Lorsqu’est venu le temps de choisir une spécialisation au cégep et à l’université, le dessin faisait déjà partie de mon identité. Je savais que, d’une manière ou d’une autre, il s’inscrirait dans ma pratique artistique. J’ai donc commencé mes études en beaux-arts au Collège Dawson. Là, j’ai développé des techniques de dessin importantes qu’il est difficile d’apprendre par soi-même, comme la théorie des couleurs et la perspective. Par la suite, je n’ai plus senti le besoin de continuer à dessiner au niveau universitaire, car j’étais déjà très à l’aise avec cet art. J’ai donc changé de voie et me suis inscrite à l’École de cinéma Mel-Hoppenheim, à Concordia, pour poursuivre mon parcours. J’y ai obtenu un baccalauréat et une maîtrise en production cinématographique.
Mes études en cinéma ont été un facteur inestimable dans mon choix de me tourner vers le roman graphique. C’est là que j’ai véritablement appris à raconter des histoires de longue haleine avec des images. À éviter les explications condescendantes. À montrer plutôt qu’à dire. À composer un cadrage dynamique.
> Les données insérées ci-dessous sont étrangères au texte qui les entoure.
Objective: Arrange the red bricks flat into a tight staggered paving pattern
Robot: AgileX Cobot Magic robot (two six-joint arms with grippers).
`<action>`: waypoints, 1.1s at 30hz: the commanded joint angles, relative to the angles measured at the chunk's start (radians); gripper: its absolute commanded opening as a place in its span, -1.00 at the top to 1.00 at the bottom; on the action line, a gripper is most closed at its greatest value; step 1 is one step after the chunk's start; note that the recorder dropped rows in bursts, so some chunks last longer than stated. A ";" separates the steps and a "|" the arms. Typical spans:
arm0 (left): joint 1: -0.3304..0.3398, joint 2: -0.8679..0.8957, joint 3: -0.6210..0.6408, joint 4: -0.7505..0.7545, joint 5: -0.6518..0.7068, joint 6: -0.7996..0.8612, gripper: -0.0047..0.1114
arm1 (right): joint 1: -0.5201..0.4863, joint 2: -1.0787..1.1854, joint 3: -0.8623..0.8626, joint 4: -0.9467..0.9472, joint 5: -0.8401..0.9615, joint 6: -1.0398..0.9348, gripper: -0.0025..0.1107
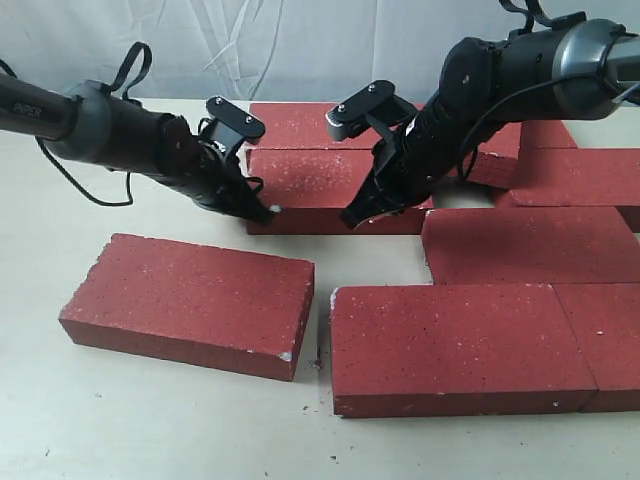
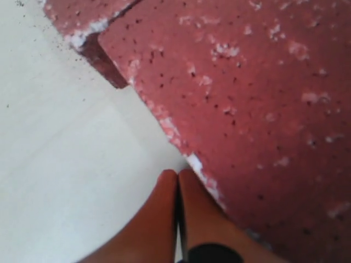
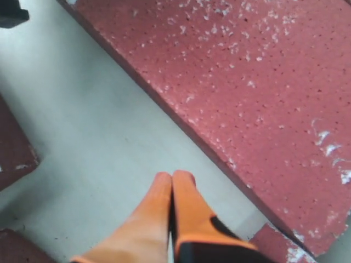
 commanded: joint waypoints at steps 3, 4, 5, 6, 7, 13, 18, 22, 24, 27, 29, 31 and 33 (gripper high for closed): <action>-0.037 0.005 -0.010 0.000 -0.026 0.002 0.92 | 0.000 0.002 -0.005 -0.027 0.004 -0.011 0.97; -0.037 0.005 -0.010 0.000 -0.031 0.002 0.92 | 0.000 0.002 -0.005 -0.029 0.004 -0.011 0.97; -0.037 0.007 -0.010 0.000 -0.033 0.002 0.92 | 0.000 0.002 -0.005 -0.029 0.004 -0.011 0.97; -0.037 0.009 -0.010 0.006 -0.035 0.002 0.92 | 0.000 0.002 -0.005 -0.029 0.004 -0.011 0.97; -0.037 0.009 -0.010 0.021 -0.034 0.002 0.92 | 0.000 0.002 -0.005 -0.031 0.004 -0.011 0.97; 0.000 0.007 -0.010 0.065 -0.025 0.000 0.92 | 0.000 0.002 -0.005 -0.067 0.000 -0.011 0.97; 0.042 -0.017 -0.010 0.059 0.014 -0.005 0.92 | 0.000 -0.004 -0.005 -0.080 0.005 -0.011 0.97; 0.046 -0.028 -0.010 0.002 0.016 -0.008 0.92 | 0.000 -0.021 -0.005 -0.080 0.017 -0.011 0.97; 0.033 -0.020 -0.010 -0.006 0.014 -0.008 0.92 | 0.000 -0.031 -0.005 -0.081 0.021 -0.011 0.97; 0.019 -0.002 -0.025 -0.006 0.018 -0.005 0.92 | 0.000 -0.046 -0.005 -0.081 0.035 -0.011 0.97; 0.008 0.008 -0.043 -0.006 0.018 -0.005 0.92 | 0.000 -0.054 -0.005 -0.079 0.035 -0.011 0.97; -0.001 0.010 -0.059 -0.003 0.018 -0.005 0.92 | 0.000 -0.058 -0.005 -0.079 0.035 -0.011 0.97; -0.007 0.010 -0.070 0.000 0.025 -0.005 0.92 | 0.000 -0.063 -0.005 -0.079 0.040 -0.009 0.97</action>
À toujours avoir une intention derrière chaque décision artistique.
J’aborde la bande dessinée un peu comme un film en préproduction. J’ai écrit mon livre au complet comme un scénario, en utilisant la terminologie et la structure cinématographiques. Au lieu de le découper en scènes, je l’ai découpé en pages, en commençant par noter une description de l’action et du dialogue pour chaque page. Le synopsis d’Opioïdes et organes est passé par plusieurs versions différentes. J’ai consacré des années à la recherche, à la rédaction et à l’illustration du livre.
J’ai l’immense chance d’avoir une mère écrivaine. En l’observant, j’ai compris combien d’heures de travail sont nécessaires pour faire aboutir un processus d’écriture. Pendant des années, j’ai été témoin de son extraordinaire ardeur au travail. Cela m’a encouragée à me lancer dans l’intimidant projet d’écrire un roman graphique de 375 pages.
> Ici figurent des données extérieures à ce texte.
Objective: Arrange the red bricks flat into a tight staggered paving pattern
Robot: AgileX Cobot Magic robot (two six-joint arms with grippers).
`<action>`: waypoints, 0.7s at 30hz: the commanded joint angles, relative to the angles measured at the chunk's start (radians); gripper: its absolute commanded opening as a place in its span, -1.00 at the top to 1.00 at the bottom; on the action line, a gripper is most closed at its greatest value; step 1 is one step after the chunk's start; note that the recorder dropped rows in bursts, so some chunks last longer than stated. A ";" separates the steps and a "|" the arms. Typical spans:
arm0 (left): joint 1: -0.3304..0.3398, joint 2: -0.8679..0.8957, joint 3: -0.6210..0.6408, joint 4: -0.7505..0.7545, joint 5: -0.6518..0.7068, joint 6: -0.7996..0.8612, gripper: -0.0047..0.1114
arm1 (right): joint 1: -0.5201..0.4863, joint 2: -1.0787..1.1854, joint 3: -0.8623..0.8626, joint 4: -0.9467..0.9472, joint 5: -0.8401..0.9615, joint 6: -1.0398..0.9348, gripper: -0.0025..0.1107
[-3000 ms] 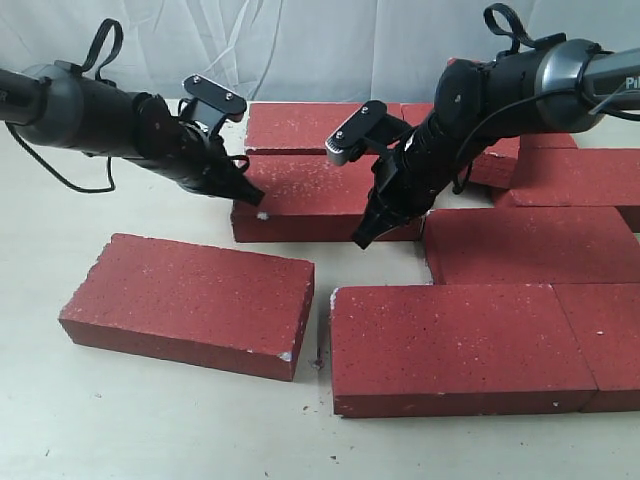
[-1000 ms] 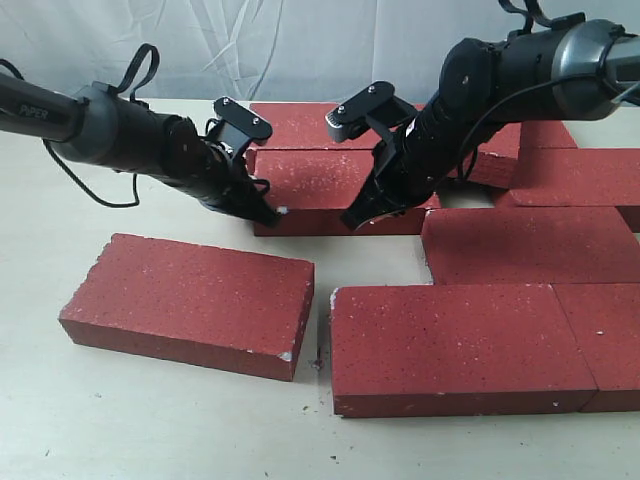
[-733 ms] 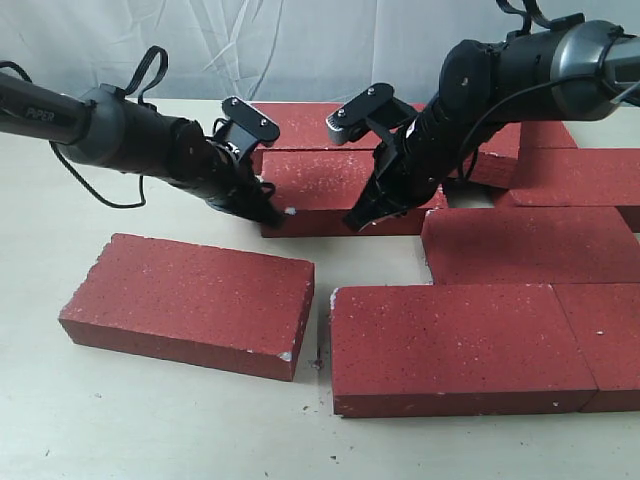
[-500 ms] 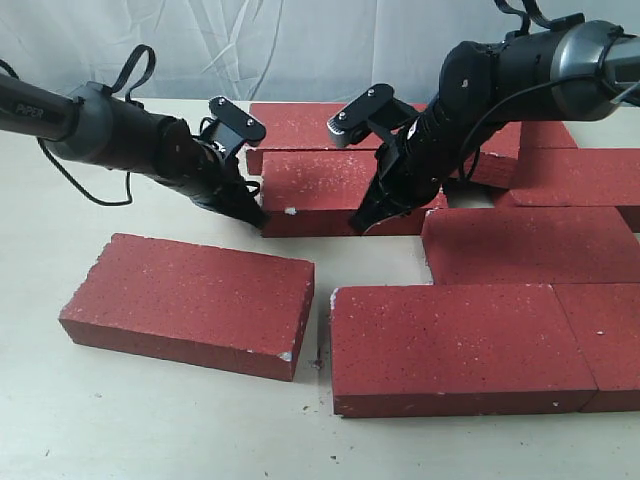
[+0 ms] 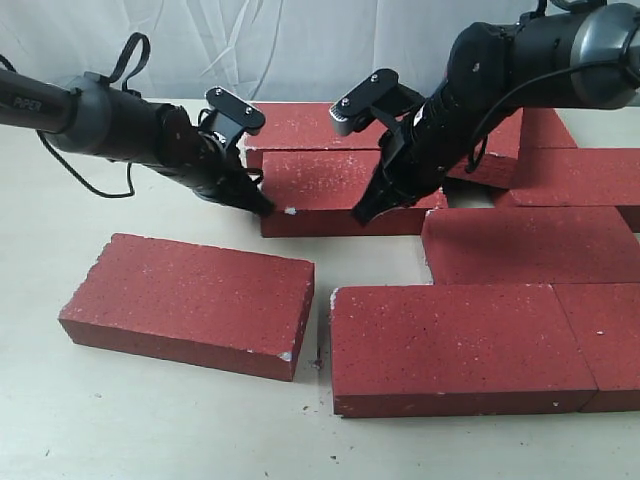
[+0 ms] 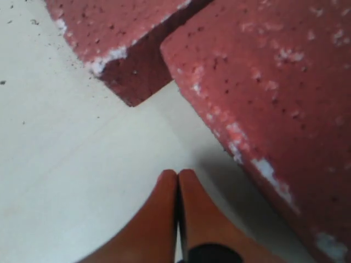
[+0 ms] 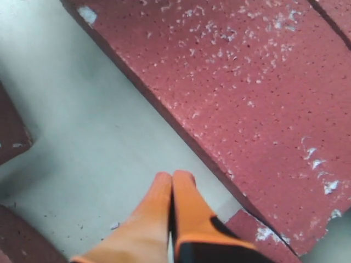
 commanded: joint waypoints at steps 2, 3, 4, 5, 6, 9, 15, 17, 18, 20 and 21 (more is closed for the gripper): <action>-0.017 0.003 -0.025 0.032 0.030 0.002 0.92 | 0.000 -0.024 -0.005 -0.009 0.018 0.002 0.97; -0.017 0.004 -0.025 0.031 0.030 0.000 0.92 | 0.000 -0.028 -0.005 -0.014 0.018 0.002 0.97; -0.017 0.004 -0.025 0.022 0.023 0.000 0.92 | 0.000 -0.031 -0.005 -0.019 0.018 0.002 0.97; -0.017 0.004 -0.025 0.012 0.017 0.000 0.92 | -0.002 -0.036 -0.005 -0.024 0.018 0.002 0.97; -0.017 0.004 -0.027 0.010 0.015 0.000 0.92 | -0.003 -0.040 -0.005 -0.026 0.021 0.002 0.97; -0.017 0.004 -0.036 -0.011 0.009 0.000 0.92 | -0.019 -0.050 -0.005 -0.037 0.026 0.002 0.97; -0.017 0.007 -0.051 -0.035 -0.018 0.000 0.92 | -0.106 -0.077 -0.005 -0.034 0.068 0.033 0.97; -0.019 0.014 -0.057 -0.053 -0.023 0.000 0.92 | -0.136 -0.105 -0.005 -0.022 0.075 0.054 0.97; -0.020 0.018 -0.061 -0.056 -0.023 0.000 0.92 | -0.148 -0.121 -0.003 -0.009 0.075 0.054 0.97; -0.020 0.031 -0.067 -0.075 -0.023 0.000 0.92 | -0.168 -0.153 0.028 -0.001 0.039 0.054 0.97; -0.020 0.035 -0.071 -0.088 -0.023 0.000 0.92 | -0.177 -0.172 0.050 -0.008 0.005 0.054 0.97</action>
Une fois le scénario finalisé, lorsque j’ai jugé qu’il n’y avait plus de modifications à y apporter, j’ai esquissé toutes les pages du livre en petites vignettes dans un carnet.


À partir de ces croquis, j’ai dessiné les pages finales au crayon avant de les encrer. Elles sont de la même taille que la version publiée.




Il est vraiment impossible de calculer le nombre d’heures de travail nécessaires à la création d’un roman graphique. Il faut aimer le processus et avoir confiance en notre capacité à le mener à terme. Une chose que j’ai apprise en discutant avec d’autres bédéistes, et en créant ma propre bande dessinée, c’est qu’il n’existe pas de « bonne » méthode pour créer un roman graphique. Chaque illustrateur ou illustratrice trouve son propre processus, puis s’y tient, tout simplement.
Le jour où j’ai illustré la dernière page du livre, j’ai pleuré. Non seulement à cause de la charge émotionnelle que ce récit représentait pour moi, mais aussi à cause du soulagement de savoir que j’étais arrivée au bout du cheminement. J’ai écrit ce livre pour essayer de trouver la paix après la mort de mon père : des années plus tard, j’y étais enfin arrivée.
Comme le dit ma mère dans le livre : « Transforme tes obsessions en œuvres d’art. » C’est ce que j’ai fait.




Traduction de la bulle : On me dit toujours que j’ai le sourire de mon père.